▶ **AIM OF THE TASK**:
A word-for-word copy of the entries below is required.
• • • • •
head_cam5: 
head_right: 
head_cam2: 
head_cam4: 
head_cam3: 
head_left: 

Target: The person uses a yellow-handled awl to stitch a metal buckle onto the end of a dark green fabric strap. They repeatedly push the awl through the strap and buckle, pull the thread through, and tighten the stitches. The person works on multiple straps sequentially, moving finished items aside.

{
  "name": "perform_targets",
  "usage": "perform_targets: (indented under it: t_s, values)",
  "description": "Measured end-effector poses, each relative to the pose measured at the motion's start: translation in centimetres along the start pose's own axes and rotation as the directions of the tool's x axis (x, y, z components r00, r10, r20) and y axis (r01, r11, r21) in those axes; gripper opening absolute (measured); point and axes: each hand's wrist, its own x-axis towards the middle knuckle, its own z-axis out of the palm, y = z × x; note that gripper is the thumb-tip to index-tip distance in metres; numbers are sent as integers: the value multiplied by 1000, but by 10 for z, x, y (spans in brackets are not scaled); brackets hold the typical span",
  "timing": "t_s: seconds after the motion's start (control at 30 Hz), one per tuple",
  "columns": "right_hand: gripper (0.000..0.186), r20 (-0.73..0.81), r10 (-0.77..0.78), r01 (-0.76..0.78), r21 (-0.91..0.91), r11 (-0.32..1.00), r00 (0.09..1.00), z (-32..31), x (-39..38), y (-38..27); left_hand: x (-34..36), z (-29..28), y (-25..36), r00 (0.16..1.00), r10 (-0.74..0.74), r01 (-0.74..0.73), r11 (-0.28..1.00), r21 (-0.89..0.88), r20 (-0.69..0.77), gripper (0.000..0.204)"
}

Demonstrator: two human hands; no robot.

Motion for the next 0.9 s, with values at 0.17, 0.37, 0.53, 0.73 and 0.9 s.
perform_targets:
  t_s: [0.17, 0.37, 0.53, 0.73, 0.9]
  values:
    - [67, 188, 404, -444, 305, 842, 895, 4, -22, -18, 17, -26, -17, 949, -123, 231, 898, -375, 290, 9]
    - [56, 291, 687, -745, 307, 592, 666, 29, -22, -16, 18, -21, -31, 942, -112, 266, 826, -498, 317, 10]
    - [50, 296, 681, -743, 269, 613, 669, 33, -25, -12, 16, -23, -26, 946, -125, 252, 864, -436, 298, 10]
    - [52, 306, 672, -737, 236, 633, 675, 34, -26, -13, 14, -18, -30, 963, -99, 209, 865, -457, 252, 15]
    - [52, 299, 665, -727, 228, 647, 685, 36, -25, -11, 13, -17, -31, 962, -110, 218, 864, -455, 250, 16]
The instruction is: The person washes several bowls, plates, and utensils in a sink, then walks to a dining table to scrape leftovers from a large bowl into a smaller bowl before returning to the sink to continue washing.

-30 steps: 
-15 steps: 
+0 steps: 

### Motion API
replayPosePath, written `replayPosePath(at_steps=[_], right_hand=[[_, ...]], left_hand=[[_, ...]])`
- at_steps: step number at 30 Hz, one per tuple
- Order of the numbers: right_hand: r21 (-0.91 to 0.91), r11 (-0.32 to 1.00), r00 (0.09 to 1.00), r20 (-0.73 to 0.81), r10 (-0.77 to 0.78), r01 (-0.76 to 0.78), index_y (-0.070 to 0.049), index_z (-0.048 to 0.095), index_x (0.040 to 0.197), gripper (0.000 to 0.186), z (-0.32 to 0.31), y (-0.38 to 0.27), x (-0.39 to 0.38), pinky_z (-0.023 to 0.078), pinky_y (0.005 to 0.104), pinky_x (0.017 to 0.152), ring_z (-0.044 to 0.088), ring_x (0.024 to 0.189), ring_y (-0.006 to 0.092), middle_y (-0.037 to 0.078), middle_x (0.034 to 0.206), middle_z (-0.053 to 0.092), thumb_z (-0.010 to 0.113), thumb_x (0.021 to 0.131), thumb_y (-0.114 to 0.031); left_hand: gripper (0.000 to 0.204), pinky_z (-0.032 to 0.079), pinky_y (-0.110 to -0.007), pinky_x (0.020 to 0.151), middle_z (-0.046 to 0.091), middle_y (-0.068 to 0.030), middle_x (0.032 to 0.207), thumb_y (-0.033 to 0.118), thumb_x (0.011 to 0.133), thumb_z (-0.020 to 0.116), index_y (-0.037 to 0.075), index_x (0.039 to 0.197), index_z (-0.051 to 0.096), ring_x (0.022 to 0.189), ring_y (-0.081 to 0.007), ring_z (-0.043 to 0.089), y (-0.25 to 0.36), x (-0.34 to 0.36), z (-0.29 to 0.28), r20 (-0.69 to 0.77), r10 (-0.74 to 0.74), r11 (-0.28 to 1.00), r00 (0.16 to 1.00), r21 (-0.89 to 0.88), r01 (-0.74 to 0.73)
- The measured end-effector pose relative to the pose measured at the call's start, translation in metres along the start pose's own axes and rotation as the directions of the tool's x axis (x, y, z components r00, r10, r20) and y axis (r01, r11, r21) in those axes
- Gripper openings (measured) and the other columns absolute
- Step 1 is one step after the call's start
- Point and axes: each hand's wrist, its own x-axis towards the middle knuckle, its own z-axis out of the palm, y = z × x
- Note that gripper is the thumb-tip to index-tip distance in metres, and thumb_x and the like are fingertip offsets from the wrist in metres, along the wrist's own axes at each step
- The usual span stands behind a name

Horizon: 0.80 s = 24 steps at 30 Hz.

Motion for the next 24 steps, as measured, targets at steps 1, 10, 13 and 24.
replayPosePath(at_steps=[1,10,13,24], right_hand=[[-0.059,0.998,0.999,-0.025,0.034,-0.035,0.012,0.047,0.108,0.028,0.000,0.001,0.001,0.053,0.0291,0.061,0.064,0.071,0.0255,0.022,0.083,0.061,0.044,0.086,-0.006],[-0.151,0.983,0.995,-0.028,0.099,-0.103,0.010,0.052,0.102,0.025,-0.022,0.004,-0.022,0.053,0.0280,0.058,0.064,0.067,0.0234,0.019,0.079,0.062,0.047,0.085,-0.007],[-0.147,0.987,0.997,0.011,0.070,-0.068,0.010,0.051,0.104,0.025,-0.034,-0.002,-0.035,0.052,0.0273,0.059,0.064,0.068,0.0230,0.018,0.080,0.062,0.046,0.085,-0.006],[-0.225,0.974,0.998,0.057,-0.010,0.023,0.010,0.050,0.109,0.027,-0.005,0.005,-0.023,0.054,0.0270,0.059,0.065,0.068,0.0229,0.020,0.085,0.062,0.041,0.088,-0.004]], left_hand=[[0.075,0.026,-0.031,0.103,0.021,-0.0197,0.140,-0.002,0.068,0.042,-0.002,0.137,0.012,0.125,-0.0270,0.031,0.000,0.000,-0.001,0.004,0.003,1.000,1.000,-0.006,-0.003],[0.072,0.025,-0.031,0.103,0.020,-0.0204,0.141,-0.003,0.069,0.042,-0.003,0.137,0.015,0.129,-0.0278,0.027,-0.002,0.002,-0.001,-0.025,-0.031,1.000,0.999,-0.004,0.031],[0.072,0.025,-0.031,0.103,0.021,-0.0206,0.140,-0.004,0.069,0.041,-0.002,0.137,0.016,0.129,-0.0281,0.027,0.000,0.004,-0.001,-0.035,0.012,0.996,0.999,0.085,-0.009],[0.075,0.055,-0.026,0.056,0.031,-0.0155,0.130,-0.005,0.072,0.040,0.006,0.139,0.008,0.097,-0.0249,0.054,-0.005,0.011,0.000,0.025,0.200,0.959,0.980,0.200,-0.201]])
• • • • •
▶ **EXERCISE ANSWER**:
head_cam5: 
head_right: 
head_cam2: 
head_cam4: 
head_cam3: 
head_left: 

Target: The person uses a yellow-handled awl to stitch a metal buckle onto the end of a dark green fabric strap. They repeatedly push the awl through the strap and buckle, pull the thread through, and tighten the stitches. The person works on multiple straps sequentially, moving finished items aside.

{
  "name": "perform_targets",
  "usage": "perform_targets: (indented under it: t_s, values)",
  "description": "Measured end-effector poses, each relative to the pose measured at the motion's start: translation in centimetres along the start pose's own axes and rotation as the directions of the tool's x axis (x, y, z components r00, r10, r20) and y axis (r01, r11, r21) in those axes; gripper opening absolute (measured); point and axes: each hand's wrist, its own x-axis towards the middle knuckle, its own z-axis out of the palm, y = z × x; note that gripper is the thumb-tip to index-tip distance in metres; numbers are sent as integers: the value multiplied by 1000, but by 10 for z, x, y (spans in brackets are not scaled); brackets hold the typical span",
  "timing": "t_s: seconds after the motion's start (control at 30 Hz), one per tuple",
  "columns": "right_hand: gripper (0.000..0.186), r20 (-0.73..0.81), r10 (-0.77..0.78), r01 (-0.76..0.78), r21 (-0.91..0.91), r11 (-0.32..1.00), r00 (0.09..1.00), z (-32..31), x (-39..38), y (-38..27); left_hand: x (-34..36), z (-29..28), y (-25..36), r00 (0.16..1.00), r10 (-0.74..0.74), r01 (-0.74..0.73), r11 (-0.28..1.00), r21 (-0.89..0.88), r20 (-0.69..0.77), gripper (0.000..0.204)"
}

Demonstrator: two human hands; no robot.

Motion for the next 0.9 s, with values at 0.17, 0.37, 0.53, 0.73 and 0.9 s.
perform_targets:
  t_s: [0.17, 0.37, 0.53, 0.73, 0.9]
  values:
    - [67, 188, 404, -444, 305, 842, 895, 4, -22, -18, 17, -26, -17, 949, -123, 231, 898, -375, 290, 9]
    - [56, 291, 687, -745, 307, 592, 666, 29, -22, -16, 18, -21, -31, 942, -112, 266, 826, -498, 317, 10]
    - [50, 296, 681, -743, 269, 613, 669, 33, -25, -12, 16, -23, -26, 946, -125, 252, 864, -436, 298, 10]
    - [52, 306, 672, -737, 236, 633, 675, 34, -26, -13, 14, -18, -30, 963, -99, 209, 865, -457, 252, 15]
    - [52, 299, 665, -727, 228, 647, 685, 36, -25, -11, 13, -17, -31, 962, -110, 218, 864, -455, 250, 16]
The instruction is: The person washes several bowls, plates, and utensils in a sink, then walks to a dining table to scrape leftovers from a large bowl into a smaller bowl before returning to the sink to continue washing.

-30 steps: 
-15 steps: 
+0 steps: 

### Motion API
replayPosePath, written `replayPosePath(at_steps=[_], right_hand=[[_, ...]], left_hand=[[_, ...]])`
- at_steps: step number at 30 Hz, one per tuple
- Order of the numbers: right_hand: r21 (-0.91 to 0.91), r11 (-0.32 to 1.00), r00 (0.09 to 1.00), r20 (-0.73 to 0.81), r10 (-0.77 to 0.78), r01 (-0.76 to 0.78), index_y (-0.070 to 0.049), index_z (-0.048 to 0.095), index_x (0.040 to 0.197), gripper (0.000 to 0.186), z (-0.32 to 0.31), y (-0.38 to 0.27), x (-0.39 to 0.38), pinky_z (-0.023 to 0.078), pinky_y (0.005 to 0.104), pinky_x (0.017 to 0.152), ring_z (-0.044 to 0.088), ring_x (0.024 to 0.189), ring_y (-0.006 to 0.092), middle_y (-0.037 to 0.078), middle_x (0.034 to 0.206), middle_z (-0.053 to 0.092), thumb_z (-0.010 to 0.113), thumb_x (0.021 to 0.131), thumb_y (-0.114 to 0.031); left_hand: gripper (0.000 to 0.204), pinky_z (-0.032 to 0.079), pinky_y (-0.110 to -0.007), pinky_x (0.020 to 0.151), middle_z (-0.046 to 0.091), middle_y (-0.068 to 0.030), middle_x (0.032 to 0.207), thumb_y (-0.033 to 0.118), thumb_x (0.011 to 0.133), thumb_z (-0.020 to 0.116), index_y (-0.037 to 0.075), index_x (0.039 to 0.197), index_z (-0.051 to 0.096), ring_x (0.022 to 0.189), ring_y (-0.081 to 0.007), ring_z (-0.043 to 0.089), y (-0.25 to 0.36), x (-0.34 to 0.36), z (-0.29 to 0.28), r20 (-0.69 to 0.77), r10 (-0.74 to 0.74), r11 (-0.28 to 1.00), r00 (0.16 to 1.00), r21 (-0.89 to 0.88), r01 (-0.74 to 0.73)
- The measured end-effector pose relative to the pose measured at the call's start, translation in metres along the start pose's own axes and rotation as the directions of the tool's x axis (x, y, z components r00, r10, r20) and y axis (r01, r11, r21) in those axes
- Gripper openings (measured) and the other columns absolute
- Step 1 is one step after the call's start
- Point and axes: each hand's wrist, its own x-axis towards the middle knuckle, its own z-axis out of the palm, y = z × x
- Note that gripper is the thumb-tip to index-tip distance in metres, and thumb_x and the like are fingertip offsets from the wrist in metres, along the wrist's own axes at each step
- The usual span stands behind a name

Horizon: 0.80 s = 24 steps at 30 Hz.

Motion for the next 24 steps, as measured, targets at steps 1, 10, 13 and 24.
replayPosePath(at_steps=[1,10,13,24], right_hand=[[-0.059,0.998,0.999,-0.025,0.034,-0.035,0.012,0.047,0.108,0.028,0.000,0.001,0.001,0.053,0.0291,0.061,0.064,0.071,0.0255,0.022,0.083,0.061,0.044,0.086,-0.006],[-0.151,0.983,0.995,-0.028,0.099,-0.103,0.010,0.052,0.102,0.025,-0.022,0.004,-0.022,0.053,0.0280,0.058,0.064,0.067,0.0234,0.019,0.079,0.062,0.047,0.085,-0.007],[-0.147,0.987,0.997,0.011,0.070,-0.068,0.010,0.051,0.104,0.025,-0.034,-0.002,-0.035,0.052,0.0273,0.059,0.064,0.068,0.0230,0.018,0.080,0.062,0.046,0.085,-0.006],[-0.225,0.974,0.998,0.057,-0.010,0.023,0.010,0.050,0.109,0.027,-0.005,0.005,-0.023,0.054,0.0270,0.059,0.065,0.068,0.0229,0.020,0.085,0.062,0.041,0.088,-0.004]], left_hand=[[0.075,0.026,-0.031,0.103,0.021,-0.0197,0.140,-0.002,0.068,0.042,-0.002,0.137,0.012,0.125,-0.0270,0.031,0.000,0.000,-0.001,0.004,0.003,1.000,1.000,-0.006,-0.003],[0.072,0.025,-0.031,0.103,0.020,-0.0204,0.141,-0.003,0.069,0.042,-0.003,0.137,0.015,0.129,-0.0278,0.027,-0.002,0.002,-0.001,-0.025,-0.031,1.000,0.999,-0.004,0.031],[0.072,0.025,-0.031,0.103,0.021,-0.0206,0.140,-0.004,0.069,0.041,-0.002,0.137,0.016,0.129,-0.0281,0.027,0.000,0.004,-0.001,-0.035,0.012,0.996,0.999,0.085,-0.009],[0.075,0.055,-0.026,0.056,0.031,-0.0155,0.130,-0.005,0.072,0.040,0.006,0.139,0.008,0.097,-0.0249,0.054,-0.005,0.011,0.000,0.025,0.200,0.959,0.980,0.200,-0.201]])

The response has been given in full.